— Task details —
Reproduce verbatim, line by line, everything from the line containing "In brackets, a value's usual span" to the last line of the listing below; add nothing.

— Given information —
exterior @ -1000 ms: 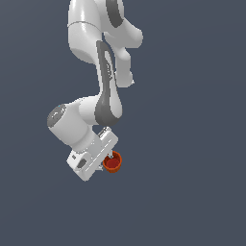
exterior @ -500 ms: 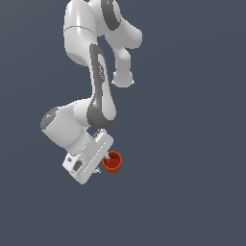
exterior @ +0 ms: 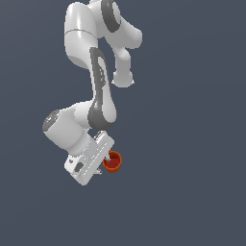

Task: Pick up the object and move it to a goal position.

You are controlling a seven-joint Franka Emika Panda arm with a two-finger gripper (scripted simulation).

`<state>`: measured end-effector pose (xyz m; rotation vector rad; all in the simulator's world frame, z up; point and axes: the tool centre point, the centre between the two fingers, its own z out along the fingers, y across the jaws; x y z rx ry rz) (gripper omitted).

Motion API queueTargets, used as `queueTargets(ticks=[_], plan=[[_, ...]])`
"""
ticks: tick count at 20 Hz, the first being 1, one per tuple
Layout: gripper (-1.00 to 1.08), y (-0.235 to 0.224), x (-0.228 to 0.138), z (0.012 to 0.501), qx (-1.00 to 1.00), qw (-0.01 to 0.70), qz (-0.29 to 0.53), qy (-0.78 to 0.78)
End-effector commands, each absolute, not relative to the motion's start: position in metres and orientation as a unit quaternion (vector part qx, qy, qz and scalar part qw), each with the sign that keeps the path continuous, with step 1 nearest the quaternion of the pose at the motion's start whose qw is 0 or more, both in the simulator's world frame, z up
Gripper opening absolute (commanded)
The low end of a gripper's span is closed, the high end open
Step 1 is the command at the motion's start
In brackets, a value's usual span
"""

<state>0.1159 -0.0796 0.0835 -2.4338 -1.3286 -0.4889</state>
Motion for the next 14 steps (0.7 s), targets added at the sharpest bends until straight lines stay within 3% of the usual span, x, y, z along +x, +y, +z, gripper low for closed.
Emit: queueTargets(ticks=[1, 6, 7, 14], plan=[[0.28, -0.0746, 0.1169, 0.0737, -0.853, 0.163, -0.171, -0.466], [0.28, -0.0697, 0.1180, 0.0645, -0.852, 0.163, -0.171, -0.467], [-1.00, -0.0697, 0.1180, 0.0645, -0.852, 0.163, -0.171, -0.467], [-1.00, -0.0697, 0.1180, 0.0645, -0.852, 0.163, -0.171, -0.467]])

— Answer for the task —
In brackets, a value's usual span
"""

<state>0.1159 -0.0796 0.0835 -2.4338 -1.3286 -0.4889</state>
Motion for the next 14 steps (0.7 s), targets added at the sharpest bends until straight lines stay within 3% of the usual span, x, y, z along +x, +y, +z, gripper low for closed.
Emit: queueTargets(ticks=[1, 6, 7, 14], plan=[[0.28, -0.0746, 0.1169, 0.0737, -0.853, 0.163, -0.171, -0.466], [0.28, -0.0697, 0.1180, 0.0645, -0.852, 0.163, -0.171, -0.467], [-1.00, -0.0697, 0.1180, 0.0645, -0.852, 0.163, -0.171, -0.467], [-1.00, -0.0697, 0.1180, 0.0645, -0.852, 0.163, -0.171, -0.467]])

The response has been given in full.